Douglas Rahner, MD

Douglas Rahner

Dr. Douglas Rahner says National Committee for Quality Assurance (NCQA) recognition has helped create friendly competition among providers and is valuable for publicly recognizing those who are providing quality care.

Organization: Family Health Network

Location: Cincinnatus, NY

Number of Patients: Large

Q&A

 

In your view, what are the most important measurements of quality care required by the NCQA Diabetes Recognition Program?

I believe blood sugar control (as determined by HbA1c <7% and >9%) and blood pressure control (<130/80 mm Hg and ≥ 140/90 mm Hg) are the most important measurements.

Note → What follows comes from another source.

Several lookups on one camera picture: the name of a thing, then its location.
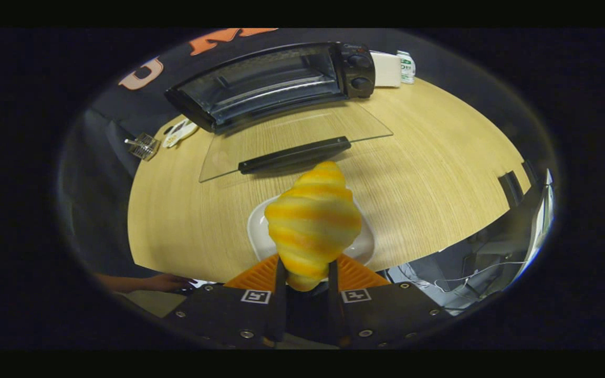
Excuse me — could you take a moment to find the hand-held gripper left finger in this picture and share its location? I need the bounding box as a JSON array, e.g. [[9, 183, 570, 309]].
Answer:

How will NCQA recognition help you enable better care for diabetes patients? Are there any specific positive changes in patients’ health outcomes that you are now expecting to see?

NCQA recognition has enabled better care for patients with diabetes because it allowed the organization to develop policy and procedures to ensure the care was occurring. Also, the measures allowed providers to see actual statistics demonstrating improved diabetes care. NCQA recognition supported the processes that were being followed in the Chronic Care Model.

Did compiling the data for NCQA’s evaluation help you better organize your patients’ information, or did you already have an electronic record system in place?

The organization was already documenting  and tracking the diabetes clinical information through a Diabetes Registry called Patient Electronic Care System (PECS).

In what ways did you or Family Health Network have to adjust its policies or practices in order to achieve NCQA recognition?

It was not an adjustment, but a development of policy and procedure to get patients with diabetes an annual dilated eye exam. The organization needed to develop a process and streamline communications with ophthalmologists in the community.

In your opinion, what is the overall value of recognition programs for diabetes care? Do they encourage providers to adhere to the most updated standards or routines? Does such recognition make it easier to remember to perform needed tests or take certain measurements?

Prior to applying for NCQA DRP (Diabetes Recognition Program), the organization was following a majority of the measures from the Chronic Care Model and had adopted clinical guidelines from the American Diabetes Association Standards of Care. NCQA recognition allowed the organization to make quality improvement to the measures and add the new measure needed to obtain NCQA recognition. The recognition just reinforces the progress the organization has made to address the health care given to patients with diabetes.

Any final thoughts?

It engendered a little bit of competition between providers, which, overall, is helpful in improving performance. It also allowed the organization to formally recognize the providers who have contributed to developing the diabetes program.